The first encounter with this “flowing reality” is when we learn the uke nagashi. Uke nagashi is wrongly translated as blocking and is very far from reality and many should try to understand it in order to better their taijutsu.
Uke (受け) is the receiver of the technique in martial arts but ukemi (受身, the fall) also has the meaning of “passive attitude”, from that we understand that uke nagashi, receiving in a flow, can also mean “flowing passively in a natural manner”. As you see the idea of “blocking” is not the only thing here!
In fact uke nagashi has multiple forms such as: Absorbing, Blocking, Countering, Deflecting, and Evading (remember the first letters of each word read: ABCDE). The flow with which we act is not impeding the movement on the contrary. Flowing in the technique is to follow a natural succession of actions created by the encounter. As sensei said last week, there is no possibility to change what is happening, the only thing to do is to adapt to it. This is the true definition of nagare.
Whatever event happening on the planet we are nothing and cannot modify the outcome of it, but as an individual we have the power to adapt our actions to it and to flow mindlessly with it. This flow is similar to the crossing of a river, thinking and fighting against the stream is useless.
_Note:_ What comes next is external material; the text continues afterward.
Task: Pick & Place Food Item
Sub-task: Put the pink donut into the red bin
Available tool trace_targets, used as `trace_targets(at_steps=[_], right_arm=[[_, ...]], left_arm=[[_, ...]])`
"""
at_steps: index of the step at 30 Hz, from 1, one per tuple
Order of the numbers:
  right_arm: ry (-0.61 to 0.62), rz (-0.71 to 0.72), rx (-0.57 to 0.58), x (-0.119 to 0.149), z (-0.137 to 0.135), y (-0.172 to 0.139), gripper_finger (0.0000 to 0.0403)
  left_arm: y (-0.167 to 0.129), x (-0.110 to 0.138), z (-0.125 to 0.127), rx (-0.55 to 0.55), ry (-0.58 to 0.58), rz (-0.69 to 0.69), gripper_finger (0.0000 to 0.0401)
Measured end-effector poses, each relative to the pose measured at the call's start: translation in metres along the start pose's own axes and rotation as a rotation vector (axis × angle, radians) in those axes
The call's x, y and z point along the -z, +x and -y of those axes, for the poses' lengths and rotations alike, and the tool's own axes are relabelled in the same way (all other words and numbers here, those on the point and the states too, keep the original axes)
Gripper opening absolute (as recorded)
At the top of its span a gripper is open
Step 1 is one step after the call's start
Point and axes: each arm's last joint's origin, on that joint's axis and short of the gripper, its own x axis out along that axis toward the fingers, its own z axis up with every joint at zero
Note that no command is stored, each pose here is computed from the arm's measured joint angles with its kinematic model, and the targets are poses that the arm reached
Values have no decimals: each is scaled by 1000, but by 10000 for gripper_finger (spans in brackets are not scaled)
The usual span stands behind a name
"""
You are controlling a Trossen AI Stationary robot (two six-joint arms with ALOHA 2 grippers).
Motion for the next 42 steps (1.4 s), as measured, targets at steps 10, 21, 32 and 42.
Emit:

Trying to understand it will not change its power, we just have to follow its flow and to drift through it until we reach safely the other bank.
In the dôjô, all our movements should be done according to this natural flow. We should wait “passively” and react when the opportunity emerges. Taijutsu is nagare and nagare is achieved when thinking, analysing and pre-conceiving are abandoned.
Adaptation is the essence of nagare!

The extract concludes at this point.